• What this task involves
Each entry is to be repeated word for word, and the images are to be dropped.

• Stored data entries
----
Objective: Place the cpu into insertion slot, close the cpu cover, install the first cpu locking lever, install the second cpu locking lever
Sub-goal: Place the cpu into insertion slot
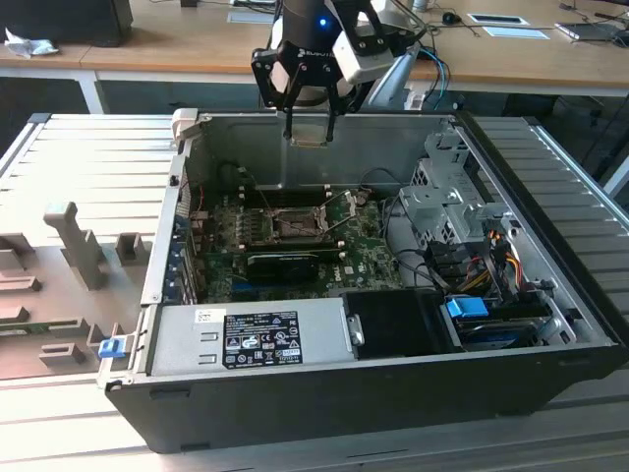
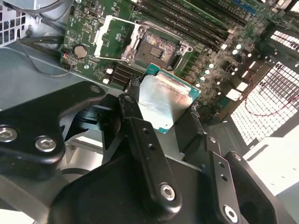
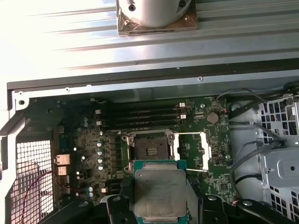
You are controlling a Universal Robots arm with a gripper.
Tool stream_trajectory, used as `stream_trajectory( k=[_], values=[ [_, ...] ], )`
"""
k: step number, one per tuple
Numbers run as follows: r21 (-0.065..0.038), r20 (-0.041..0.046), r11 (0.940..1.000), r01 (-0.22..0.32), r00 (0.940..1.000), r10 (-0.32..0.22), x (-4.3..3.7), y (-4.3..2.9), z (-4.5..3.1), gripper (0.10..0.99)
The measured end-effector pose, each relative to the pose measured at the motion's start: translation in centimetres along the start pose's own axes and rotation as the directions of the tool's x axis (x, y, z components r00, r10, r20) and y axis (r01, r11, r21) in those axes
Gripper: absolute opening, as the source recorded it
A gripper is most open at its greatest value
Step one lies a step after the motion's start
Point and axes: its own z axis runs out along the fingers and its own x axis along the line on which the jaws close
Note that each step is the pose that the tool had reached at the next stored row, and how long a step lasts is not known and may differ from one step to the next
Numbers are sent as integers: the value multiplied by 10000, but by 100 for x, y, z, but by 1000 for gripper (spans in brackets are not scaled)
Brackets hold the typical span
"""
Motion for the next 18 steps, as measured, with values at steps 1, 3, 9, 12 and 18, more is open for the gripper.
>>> stream_trajectory(
  k=[1,3,9,12,18],
  values=[
    [0,3,10000,-32,10000,32,0,0,0,537],
    [-3,13,9999,-144,9999,144,0,0,0,537],
    [-8,35,9993,-380,9993,380,0,0,0,537],
    [-11,46,9987,-515,9987,516,0,0,0,537],
    [-15,57,9980,-634,9980,634,0,-1,12,537]
  ],
)
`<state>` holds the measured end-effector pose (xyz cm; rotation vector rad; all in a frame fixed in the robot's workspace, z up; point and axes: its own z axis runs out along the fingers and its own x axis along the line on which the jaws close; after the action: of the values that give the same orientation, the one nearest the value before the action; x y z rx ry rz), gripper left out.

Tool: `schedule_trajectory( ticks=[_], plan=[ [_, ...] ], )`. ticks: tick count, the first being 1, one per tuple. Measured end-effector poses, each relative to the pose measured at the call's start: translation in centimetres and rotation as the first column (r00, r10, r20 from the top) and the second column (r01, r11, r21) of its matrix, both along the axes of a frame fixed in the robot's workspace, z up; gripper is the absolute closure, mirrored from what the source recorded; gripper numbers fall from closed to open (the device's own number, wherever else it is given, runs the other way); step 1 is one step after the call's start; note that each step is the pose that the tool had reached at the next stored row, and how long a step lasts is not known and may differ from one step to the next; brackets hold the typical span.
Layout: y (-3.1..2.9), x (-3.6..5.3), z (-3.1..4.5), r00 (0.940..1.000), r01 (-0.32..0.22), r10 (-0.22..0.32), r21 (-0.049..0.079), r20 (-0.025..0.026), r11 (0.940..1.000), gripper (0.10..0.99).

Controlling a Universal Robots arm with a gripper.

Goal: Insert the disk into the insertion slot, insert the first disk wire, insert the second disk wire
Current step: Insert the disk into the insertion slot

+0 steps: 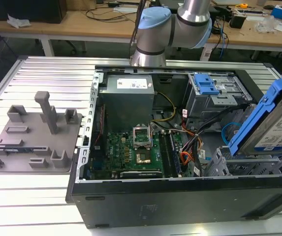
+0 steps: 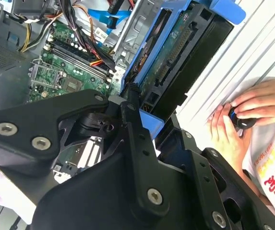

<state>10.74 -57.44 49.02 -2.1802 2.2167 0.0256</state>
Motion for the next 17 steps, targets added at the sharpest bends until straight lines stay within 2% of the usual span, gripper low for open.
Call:
schedule_trajectory(
  ticks=[9, 17],
  plan=[
    [0.99, 0.28, -0.26, 1.0, 0.0, 0.0, -0.002, -0.0005, 1.0, 0.722],
    [2.14, 0.33, -0.68, 1.0, 0.0, 0.0, -0.007, -0.0027, 1.0, 0.722]
  ],
)
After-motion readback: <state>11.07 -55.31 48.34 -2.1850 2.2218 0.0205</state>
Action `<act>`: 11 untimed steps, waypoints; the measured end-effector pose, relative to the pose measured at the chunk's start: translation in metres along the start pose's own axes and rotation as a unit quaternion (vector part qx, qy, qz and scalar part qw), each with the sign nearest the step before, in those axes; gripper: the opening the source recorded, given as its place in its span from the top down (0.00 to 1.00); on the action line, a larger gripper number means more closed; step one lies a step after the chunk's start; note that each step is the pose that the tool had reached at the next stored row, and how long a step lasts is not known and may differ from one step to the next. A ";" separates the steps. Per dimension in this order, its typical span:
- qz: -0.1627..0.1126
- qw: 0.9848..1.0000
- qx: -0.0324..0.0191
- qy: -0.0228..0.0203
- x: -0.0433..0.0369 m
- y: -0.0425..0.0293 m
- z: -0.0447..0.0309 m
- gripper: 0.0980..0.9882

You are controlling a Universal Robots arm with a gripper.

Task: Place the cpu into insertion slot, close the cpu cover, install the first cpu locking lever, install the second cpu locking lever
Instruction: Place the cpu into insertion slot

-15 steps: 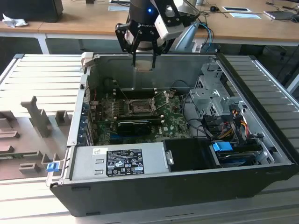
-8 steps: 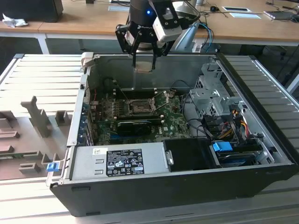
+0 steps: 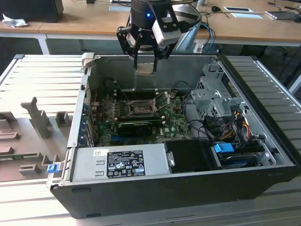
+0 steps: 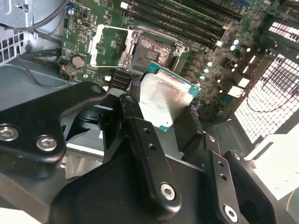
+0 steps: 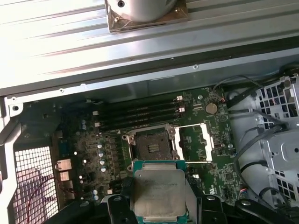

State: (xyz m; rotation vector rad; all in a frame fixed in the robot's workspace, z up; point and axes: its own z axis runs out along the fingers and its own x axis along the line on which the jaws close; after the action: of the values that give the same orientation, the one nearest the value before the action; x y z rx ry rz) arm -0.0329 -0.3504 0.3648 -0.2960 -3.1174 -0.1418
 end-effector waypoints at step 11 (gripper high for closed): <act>0.041 0.999 -0.001 -0.004 0.0000 -0.0001 0.0004 0.52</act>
State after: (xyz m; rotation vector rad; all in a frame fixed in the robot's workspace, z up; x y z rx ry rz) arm -0.0329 -0.3505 0.3644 -0.4253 -3.1061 -0.1422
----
• Reply to the exercise
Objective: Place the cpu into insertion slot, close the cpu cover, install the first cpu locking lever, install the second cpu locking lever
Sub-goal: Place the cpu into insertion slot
You are controlling a Universal Robots arm with a gripper.
Tool stream_trajectory, used as `stream_trajectory( k=[_], values=[ [_, ...] ], )`
"""
k: step number, one per tuple
Numbers run as follows: r21 (-0.065..0.038), r20 (-0.041..0.046), r11 (0.940..1.000), r01 (-0.22..0.32), r00 (0.940..1.000), r10 (-0.32..0.22), x (-4.3..3.7), y (-4.3..2.9), z (-4.5..3.1), gripper (0.10..0.99)
The measured end-effector pose, each relative to the pose measured at the motion's start: translation in centimetres along the start pose's own axes and rotation as the directions of the tool's x axis (x, y, z components r00, r10, r20) and y axis (r01, r11, r21) in those axes
Gripper: absolute opening, as the source recorded it
A gripper is most open at its greatest value
Step one lies a step after the motion's start
Point and axes: its own z axis runs out along the fingers and its own x axis along the line on which the jaws close
Note that each step is the pose that the tool had reached at the next stored row, and how long a step lasts is not known and may differ from one step to the next
Numbers are sent as integers: the value multiplied by 10000, but by 100 for x, y, z, but by 1000 for gripper (spans in brackets are not scaled)
Brackets hold the typical span
"""
Motion for the next 18 steps, as measured, with values at steps 1, 3, 9, 12 and 18, more is open for the gripper.
>>> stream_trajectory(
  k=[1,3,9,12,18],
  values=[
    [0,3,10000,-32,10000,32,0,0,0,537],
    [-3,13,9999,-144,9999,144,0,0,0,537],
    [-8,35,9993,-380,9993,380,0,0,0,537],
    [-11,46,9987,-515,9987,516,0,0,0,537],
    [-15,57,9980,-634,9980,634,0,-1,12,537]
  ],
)
`<state>` holds the measured end-effector pose (xyz cm; rotation vector rad; all in a frame fixed in the robot's workspace, z up; point and axes: its own z axis runs out along the fingers and its own x axis along the line on which the jaws close; after the action: of the values that give the same orientation, the one nearest the value before the action; x y z rx ry rz), gripper left out.

Tool: `schedule_trajectory( ticks=[_], plan=[ [_, ...] ], )`. ticks: tick count, the first being 1, one per tuple. Measured end-effector poses, each relative to the pose measured at the call's start: translation in centimetres and rotation as the first column (r00, r10, r20 from the top) and the second column (r01, r11, r21) of its matrix, both along the axes of a frame fixed in the robot's workspace, z up; gripper is the absolute closure, mirrored from what the source recorded; gripper numbers fall from closed to open (the device's own number, wherever else it is given, runs the other way); step 1 is one step after the call's start; note that each step is the pose that the tool had reached at the next stored row, and how long a step lasts is not known and may differ from one step to the next; brackets hold the typical span.
Layout: y (-3.1..2.9), x (-3.6..5.3), z (-3.1..4.5), r00 (0.940..1.000), r01 (-0.32..0.22), r10 (-0.22..0.32), r21 (-0.049..0.079), r20 (-0.025..0.026), r11 (0.940..1.000), gripper (0.10..0.99).

Controlling a Universal Robots arm with a gripper.

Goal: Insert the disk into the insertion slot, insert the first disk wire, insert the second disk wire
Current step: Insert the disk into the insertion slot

+0 steps: 
+0 steps: 

<state>10.74 -57.44 49.02 -2.1802 2.2167 0.0256</state>
Motion for the next 17 steps, targets added at the sharpest bends until straight lines stay within 2% of the usual span, gripper low for open.
Call:
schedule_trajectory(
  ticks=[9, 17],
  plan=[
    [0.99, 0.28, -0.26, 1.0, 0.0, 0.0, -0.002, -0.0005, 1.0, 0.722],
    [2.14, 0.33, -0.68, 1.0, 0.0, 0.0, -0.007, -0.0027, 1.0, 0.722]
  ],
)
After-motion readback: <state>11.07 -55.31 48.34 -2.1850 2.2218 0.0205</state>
Action `<act>`: 11 untimed steps, waypoints; the measured end-effector pose, relative to the pose measured at the chunk's start: translation in metres along the start pose's own axes and rotation as a unit quaternion (vector part qx, qy, qz and scalar part qw), each with the sign nearest the step before, in those axes; gripper: the opening the source recorded, given as its place in its span from the top down (0.00 to 1.00); on the action line, a larger gripper number means more closed; step one lies a step after the chunk's start; note that each step is the pose that the tool had reached at the next stored row, and how long a step lasts is not known and may differ from one step to the next. A ";" separates the steps. Per dimension in this order, its typical span:
- qz: -0.1627..0.1126
- qw: 0.9848..1.0000
- qx: -0.0324..0.0191
- qy: -0.0228..0.0203
- x: -0.0433..0.0369 m
- y: -0.0425..0.0293 m
- z: -0.0447..0.0309 m
- gripper: 0.0980..0.9882

You are controlling a Universal Robots arm with a gripper.

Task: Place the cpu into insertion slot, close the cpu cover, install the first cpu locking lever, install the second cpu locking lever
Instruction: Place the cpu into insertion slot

-15 steps: 
-8 steps: 
+0 steps: 
+0 steps: 
+0 steps: 

State: (xyz m; rotation vector rad; all in a frame fixed in the robot's workspace, z up; point and axes: its own z axis runs out along the fingers and its own x axis along the line on which the jaws close; after the action: of the values that give the same orientation, the one nearest the value before the action; x y z rx ry rz) arm -0.0329 -0.3504 0.3648 -0.2960 -3.1174 -0.1418
 end-effector waypoints at step 11 (gripper high for closed): <act>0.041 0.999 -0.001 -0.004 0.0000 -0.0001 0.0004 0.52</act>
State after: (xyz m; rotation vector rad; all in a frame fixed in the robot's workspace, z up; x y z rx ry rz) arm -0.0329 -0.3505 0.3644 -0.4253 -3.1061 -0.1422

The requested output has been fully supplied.